Fun weekend. After the first full week back from vacation, I put in a grueling day and a half at BSidesCharm. Talks and panels all day and into the evening on Saturday, then I came back for half a day today. I missed a couple of afternoon talks and the closing ceremony so that I could catch up on the mowing, etc. Favorite talks: OSX/Pirrit by Amit Serper on Saturday, and Effective Monitoring by Russell Mosley and Ryan St. Germain on Sunday (yep, I’m biased about that one). The Saturday evening Straight Up panel was a lot of fun, only slightly affected by all the folks who wanted to sit in the panel room but talk among themselves instead of being quiet so that others could enjoy the panel.
There’s a football game going on now, just after a halftime show of some sort. If history is any guide, then losing badly is where the Pats want to be right now. That said, ahead by a considerable margin is where the Eagles want to be, too. So … win/win?
I had a productive work week that lasted all seven days. Well, not seven full days, just five of those. But remote work to do things outside of business hours both yesterday and today, both days successful. Huzzah!

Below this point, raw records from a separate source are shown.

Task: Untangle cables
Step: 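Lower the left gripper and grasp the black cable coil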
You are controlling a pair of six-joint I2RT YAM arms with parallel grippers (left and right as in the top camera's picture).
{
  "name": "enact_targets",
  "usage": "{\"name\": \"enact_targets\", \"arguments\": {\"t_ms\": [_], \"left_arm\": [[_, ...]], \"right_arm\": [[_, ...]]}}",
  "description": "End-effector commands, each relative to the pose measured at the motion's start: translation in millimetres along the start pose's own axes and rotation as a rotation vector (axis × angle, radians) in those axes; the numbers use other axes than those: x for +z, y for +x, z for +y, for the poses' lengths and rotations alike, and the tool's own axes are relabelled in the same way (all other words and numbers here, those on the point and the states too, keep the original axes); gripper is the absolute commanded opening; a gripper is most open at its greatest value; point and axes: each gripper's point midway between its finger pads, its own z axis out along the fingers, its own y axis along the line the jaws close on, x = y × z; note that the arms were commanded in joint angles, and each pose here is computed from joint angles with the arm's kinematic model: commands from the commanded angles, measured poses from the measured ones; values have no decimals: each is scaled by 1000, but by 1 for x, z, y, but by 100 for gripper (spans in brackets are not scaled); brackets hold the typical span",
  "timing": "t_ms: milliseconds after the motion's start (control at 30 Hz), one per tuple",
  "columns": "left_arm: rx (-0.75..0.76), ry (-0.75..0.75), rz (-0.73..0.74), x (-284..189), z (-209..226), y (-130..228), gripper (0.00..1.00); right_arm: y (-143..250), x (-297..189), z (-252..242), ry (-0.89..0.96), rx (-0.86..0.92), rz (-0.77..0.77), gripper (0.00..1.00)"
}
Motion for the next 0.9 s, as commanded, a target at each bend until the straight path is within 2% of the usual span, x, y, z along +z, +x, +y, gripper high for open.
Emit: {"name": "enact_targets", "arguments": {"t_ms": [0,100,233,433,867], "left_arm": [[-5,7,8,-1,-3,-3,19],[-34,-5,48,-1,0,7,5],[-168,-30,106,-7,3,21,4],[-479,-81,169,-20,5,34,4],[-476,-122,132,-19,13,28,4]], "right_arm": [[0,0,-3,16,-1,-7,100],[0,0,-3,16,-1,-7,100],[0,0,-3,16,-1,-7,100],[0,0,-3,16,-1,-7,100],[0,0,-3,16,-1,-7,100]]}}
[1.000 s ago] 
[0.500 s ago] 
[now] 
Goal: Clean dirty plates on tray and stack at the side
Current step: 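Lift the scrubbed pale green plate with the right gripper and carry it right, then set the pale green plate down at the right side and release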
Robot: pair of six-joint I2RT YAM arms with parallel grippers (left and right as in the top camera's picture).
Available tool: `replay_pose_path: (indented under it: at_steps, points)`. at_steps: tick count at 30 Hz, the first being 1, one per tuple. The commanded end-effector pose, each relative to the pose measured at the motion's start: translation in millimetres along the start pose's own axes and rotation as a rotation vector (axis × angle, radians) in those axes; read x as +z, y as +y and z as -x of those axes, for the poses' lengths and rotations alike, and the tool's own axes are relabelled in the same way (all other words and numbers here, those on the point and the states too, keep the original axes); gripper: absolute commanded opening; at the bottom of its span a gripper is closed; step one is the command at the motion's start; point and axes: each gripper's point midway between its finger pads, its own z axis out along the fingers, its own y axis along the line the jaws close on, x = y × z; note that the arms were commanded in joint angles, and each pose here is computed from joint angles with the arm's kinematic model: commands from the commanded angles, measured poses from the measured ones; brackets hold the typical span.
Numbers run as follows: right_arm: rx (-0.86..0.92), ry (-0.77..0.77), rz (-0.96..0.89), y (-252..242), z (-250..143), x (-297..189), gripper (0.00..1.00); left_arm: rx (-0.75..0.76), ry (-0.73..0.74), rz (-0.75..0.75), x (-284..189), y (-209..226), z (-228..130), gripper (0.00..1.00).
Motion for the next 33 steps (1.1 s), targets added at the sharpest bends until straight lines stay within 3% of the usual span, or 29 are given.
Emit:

On the off-hours, I’ve been spending more time with Python. It’s a useful language for a number of projects and OS management tools I either use or am interested in, so I’d like to have stronger skills there. Working on it.
Reading: I finished up Jennifer Foehner Wells’s Confluence Series … well, at least the four books that are out in that universe. I’m hoping for more. Great fun: Recommended!
Now: Eagles up by 10 after a couple of possessions in the third quarter. Maybe an exorcism is called for. Anyway, time to walk the dog for the last time, and get back to Python for a bit.